Vielleicht liest sich einfach mal jemand meinen Text durch und guckt mal ob was falsch ist oder anders geschrieben werden müsste?!
Ach so, noch ne Frage: welche Synonyme gibt es zu "newspapers"?
Das fett gedruckte sind die Stellen wo ich mir selbst nicht ganz so sicher bin...

Danke für jede Hilfestellung!
_________________________________________________


British tabloids and broadsheets in comparison


2000 weekly newspapers, 130 daily and Sunday newspapers - in Britain are more papers published than in most other countries.

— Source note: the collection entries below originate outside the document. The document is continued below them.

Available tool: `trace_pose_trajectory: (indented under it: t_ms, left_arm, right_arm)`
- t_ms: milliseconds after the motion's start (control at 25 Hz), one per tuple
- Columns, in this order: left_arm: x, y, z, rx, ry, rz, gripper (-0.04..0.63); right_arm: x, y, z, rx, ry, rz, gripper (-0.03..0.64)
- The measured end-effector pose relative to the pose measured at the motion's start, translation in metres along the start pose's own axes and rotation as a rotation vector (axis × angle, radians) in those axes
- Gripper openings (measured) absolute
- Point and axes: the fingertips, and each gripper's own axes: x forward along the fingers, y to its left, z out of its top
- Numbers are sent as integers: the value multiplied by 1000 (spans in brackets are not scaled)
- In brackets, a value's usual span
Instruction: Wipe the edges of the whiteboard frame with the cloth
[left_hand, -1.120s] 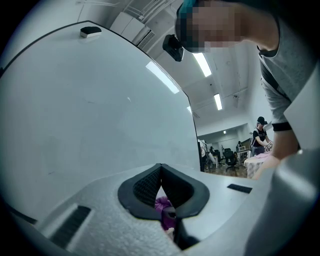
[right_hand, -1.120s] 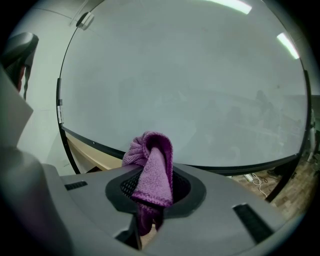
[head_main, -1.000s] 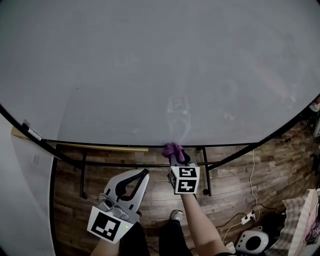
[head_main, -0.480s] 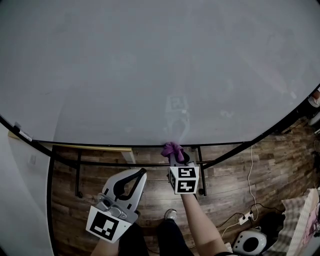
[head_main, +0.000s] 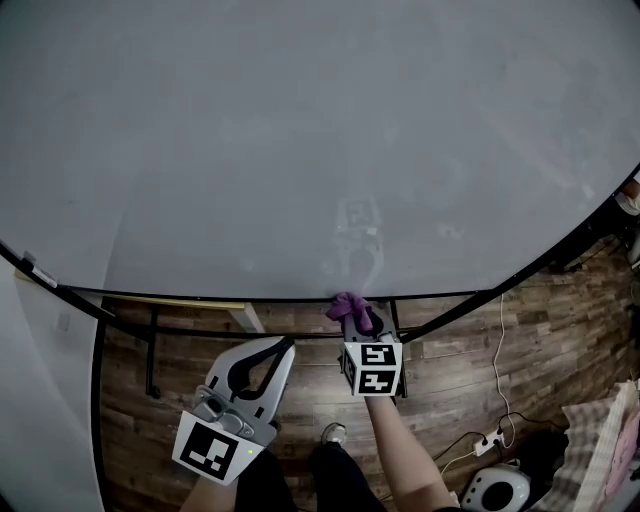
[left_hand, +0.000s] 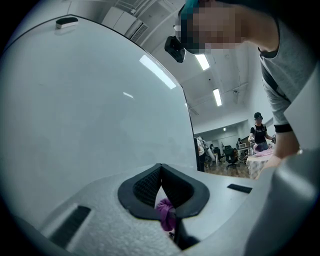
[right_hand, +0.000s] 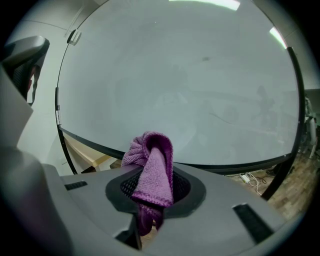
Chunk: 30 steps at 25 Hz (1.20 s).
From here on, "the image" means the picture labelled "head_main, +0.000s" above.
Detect person's right shoe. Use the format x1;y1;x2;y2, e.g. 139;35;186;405
320;422;348;446

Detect checked blanket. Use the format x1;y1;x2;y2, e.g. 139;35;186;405
542;382;640;512

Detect white marker pen black cap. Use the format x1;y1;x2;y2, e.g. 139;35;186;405
19;252;59;289

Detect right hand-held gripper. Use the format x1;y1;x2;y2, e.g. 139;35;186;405
339;312;404;399

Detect black floor cable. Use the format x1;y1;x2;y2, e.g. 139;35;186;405
432;410;569;464

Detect purple cloth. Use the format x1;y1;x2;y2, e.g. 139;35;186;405
325;292;375;336

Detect person's legs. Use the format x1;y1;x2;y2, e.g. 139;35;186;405
239;439;386;512

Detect white rounded device black face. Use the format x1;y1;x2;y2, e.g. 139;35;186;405
459;463;531;511

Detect cream round panel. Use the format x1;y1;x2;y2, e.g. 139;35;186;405
584;379;640;512

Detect whiteboard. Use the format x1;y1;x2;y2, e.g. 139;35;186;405
0;0;640;401

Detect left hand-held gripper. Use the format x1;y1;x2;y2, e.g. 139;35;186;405
172;335;297;486

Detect person's left forearm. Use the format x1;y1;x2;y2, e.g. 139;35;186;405
179;474;236;512

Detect white power strip with cable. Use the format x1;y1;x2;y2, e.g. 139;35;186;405
439;293;516;476

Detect wooden table white legs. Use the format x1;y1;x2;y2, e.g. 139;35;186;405
14;272;266;334

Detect person's right forearm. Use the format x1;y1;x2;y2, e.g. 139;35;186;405
364;394;451;512

All newspapers in Britain can be divided into the broadsheets (the "qualities") and the tabloids (the "populars"). The newspapers have different readers, layouts and topics.

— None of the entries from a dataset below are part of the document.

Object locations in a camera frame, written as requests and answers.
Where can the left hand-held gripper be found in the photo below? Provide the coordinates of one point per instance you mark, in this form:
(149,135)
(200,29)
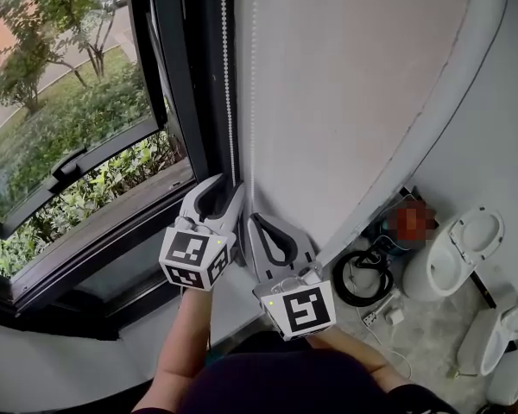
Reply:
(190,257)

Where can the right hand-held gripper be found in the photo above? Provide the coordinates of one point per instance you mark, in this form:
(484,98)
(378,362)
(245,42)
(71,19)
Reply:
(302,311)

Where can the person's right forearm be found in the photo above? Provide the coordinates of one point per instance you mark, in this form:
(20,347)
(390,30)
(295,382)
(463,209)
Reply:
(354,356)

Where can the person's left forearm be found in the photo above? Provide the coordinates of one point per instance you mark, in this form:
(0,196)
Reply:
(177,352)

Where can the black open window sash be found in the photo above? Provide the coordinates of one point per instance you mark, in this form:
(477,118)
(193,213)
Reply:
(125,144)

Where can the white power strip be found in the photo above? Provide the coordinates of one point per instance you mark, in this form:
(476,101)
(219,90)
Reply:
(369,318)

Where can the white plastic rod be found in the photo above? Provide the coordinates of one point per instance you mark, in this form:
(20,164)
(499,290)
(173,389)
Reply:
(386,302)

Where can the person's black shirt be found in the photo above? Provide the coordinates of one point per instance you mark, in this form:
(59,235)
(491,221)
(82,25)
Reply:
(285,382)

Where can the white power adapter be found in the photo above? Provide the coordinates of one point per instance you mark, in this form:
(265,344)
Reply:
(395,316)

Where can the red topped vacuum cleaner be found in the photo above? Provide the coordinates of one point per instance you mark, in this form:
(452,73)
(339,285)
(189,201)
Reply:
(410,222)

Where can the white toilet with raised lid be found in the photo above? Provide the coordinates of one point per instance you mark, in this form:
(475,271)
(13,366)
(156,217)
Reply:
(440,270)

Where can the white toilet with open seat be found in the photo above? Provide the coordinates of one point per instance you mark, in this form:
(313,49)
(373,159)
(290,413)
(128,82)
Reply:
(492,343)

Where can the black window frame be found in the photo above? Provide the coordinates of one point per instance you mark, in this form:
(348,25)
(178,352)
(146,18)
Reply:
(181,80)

The broadsheets usually deal with home and oversea news, with detailed articles about sport, politic and cultural events. Besides they also carry financial reports, book and film reviews or economic articles. Broadsheets are twice a size of a standard tabloid and commonly perceived to be more intellectual than their tabloid counterparts. They are using their greater size to publish stories with more details. In addition the broadsheets use more text parts then pictures. They pay more attention to the government or international affairs - rather than to scandal and showbiz news. They are more factual and objective in the way they publish the newspaper, too.
On the other hand there are the tabloids. These papers are sometimes called the "gutter press" offering news for the people which are less interested in daily detailed news reports. They are characterised by huge headlines and big photographs on the frontpage. The tabloids deal with celebrity gossip and give scandal, sports, personalities, the Royal family or TV stars more space than politic affairs. They usually illustrate their very short and easy written stories with big eye-catching headlines, pictures and captions - I think that helps to sell much more newspapers. Typical examples for tabloids are "The Sun" or "The Daily Mirror". They have a circulation of about 3 million papers.
"The Times" or "The Guardian" - typical broadsheets - have much more smaller circulation figures (between 100.000 and 1 million).
For my comparison I choose "The Times" and "The Sun".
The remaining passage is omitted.